» WHAT TO PRODUCE:
Produce an exact transcription of the listing below, omitting the pictures.

» DATA BELOW:
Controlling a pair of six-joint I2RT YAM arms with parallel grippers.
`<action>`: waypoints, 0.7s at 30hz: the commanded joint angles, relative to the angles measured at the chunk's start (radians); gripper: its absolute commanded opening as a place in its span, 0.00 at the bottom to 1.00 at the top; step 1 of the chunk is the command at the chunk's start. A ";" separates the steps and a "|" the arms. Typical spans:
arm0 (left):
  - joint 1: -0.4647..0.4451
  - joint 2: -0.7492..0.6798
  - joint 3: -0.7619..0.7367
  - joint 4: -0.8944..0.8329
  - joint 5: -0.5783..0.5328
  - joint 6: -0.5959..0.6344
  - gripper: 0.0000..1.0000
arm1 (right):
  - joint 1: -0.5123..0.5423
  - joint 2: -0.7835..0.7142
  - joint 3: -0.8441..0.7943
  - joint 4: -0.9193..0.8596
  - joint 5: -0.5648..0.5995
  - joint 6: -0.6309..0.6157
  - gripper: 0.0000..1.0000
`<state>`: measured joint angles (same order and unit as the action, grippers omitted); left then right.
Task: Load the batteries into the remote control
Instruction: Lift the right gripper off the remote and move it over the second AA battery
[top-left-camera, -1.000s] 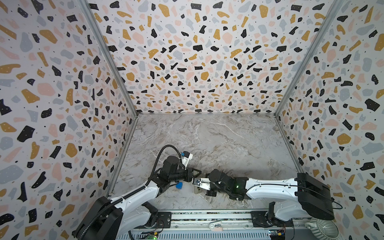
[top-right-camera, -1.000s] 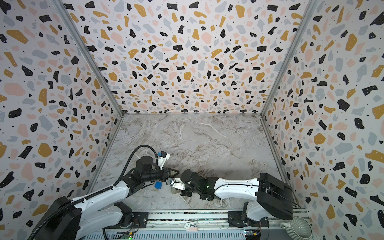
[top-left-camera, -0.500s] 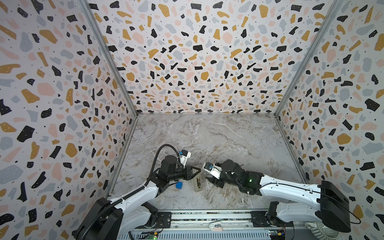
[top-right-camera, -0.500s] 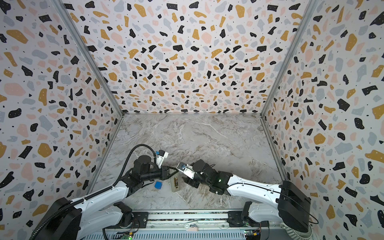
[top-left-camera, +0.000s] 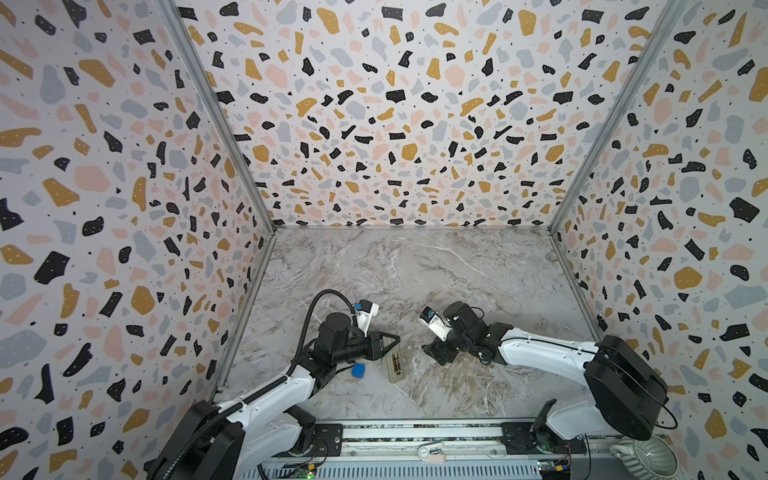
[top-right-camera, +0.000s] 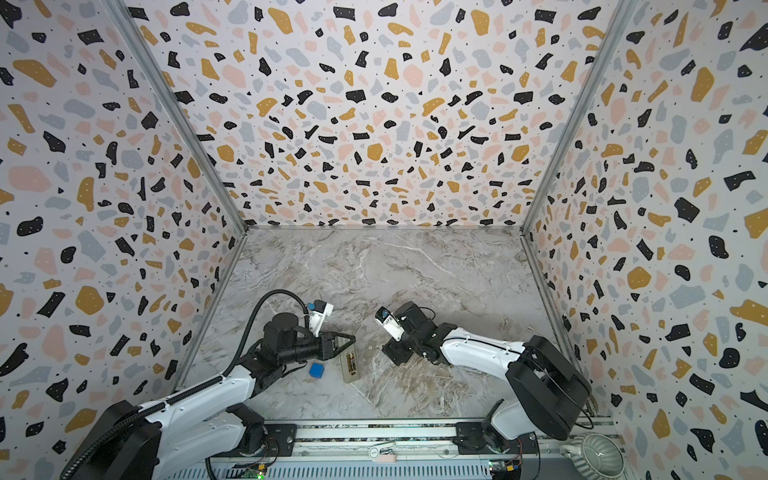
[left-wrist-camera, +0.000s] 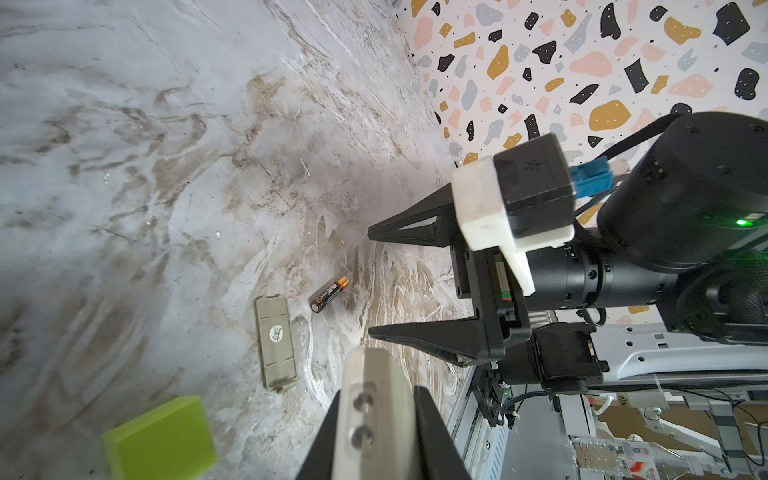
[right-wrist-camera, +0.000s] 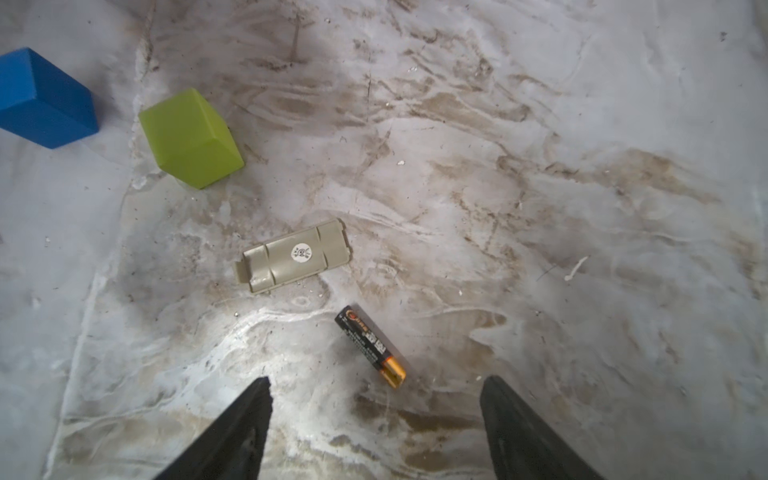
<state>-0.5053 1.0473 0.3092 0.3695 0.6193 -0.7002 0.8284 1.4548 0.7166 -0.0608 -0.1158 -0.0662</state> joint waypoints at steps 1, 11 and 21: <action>0.007 -0.001 -0.012 0.066 0.015 -0.007 0.00 | -0.009 0.016 0.048 -0.034 -0.004 -0.019 0.82; 0.009 0.008 -0.013 0.074 0.017 -0.012 0.00 | -0.031 0.135 0.102 -0.042 -0.033 -0.050 0.72; 0.011 0.021 -0.014 0.080 0.018 -0.012 0.00 | -0.031 0.150 0.096 -0.053 -0.062 -0.062 0.50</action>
<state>-0.4999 1.0630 0.3050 0.3908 0.6201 -0.7040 0.7986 1.6173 0.7956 -0.0834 -0.1577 -0.1173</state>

» OUTPUT OF THE TASK:
Controlling a pair of six-joint I2RT YAM arms with parallel grippers.
`<action>`: waypoints, 0.7s at 30hz: the commanded joint angles, relative to the angles measured at the chunk's start (radians); gripper: its absolute commanded opening as a place in its span, 0.00 at the bottom to 1.00 at the top; step 1 of the chunk is the command at the chunk's start. A ";" separates the steps and a "|" the arms. Typical spans:
arm0 (left):
  - joint 1: -0.4647..0.4451
  - joint 2: -0.7492..0.6798
  - joint 3: -0.7619..0.7367
  - joint 4: -0.8944..0.8329
  - joint 5: -0.5783..0.5328
  - joint 6: -0.5959..0.6344
  - gripper: 0.0000..1.0000
arm1 (right):
  - joint 1: -0.5123..0.5423
  - joint 2: -0.7835..0.7142
  - joint 3: -0.8441..0.7943
  - joint 4: -0.9193..0.8596
  - joint 5: -0.5648..0.5995
  - joint 6: -0.6309..0.6157
  - gripper: 0.0000..1.0000
`<state>`: measured joint angles (same order and unit as the action, grippers omitted); left then right.
Task: Load the batteries into the remote control
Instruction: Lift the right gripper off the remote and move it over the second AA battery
[top-left-camera, -1.000s] 
[top-right-camera, -1.000s] 
[top-left-camera, -0.500s] 
[top-right-camera, -0.500s] 
[top-left-camera, +0.000s] 
[top-right-camera, +0.000s] 
[left-wrist-camera, +0.000s] 
[right-wrist-camera, +0.000s] 
<state>-0.5053 1.0473 0.3092 0.3695 0.6193 -0.7002 0.8284 1.4548 0.7166 -0.0608 -0.1158 -0.0662</state> joint waypoints at steps 1, 11 and 21: <action>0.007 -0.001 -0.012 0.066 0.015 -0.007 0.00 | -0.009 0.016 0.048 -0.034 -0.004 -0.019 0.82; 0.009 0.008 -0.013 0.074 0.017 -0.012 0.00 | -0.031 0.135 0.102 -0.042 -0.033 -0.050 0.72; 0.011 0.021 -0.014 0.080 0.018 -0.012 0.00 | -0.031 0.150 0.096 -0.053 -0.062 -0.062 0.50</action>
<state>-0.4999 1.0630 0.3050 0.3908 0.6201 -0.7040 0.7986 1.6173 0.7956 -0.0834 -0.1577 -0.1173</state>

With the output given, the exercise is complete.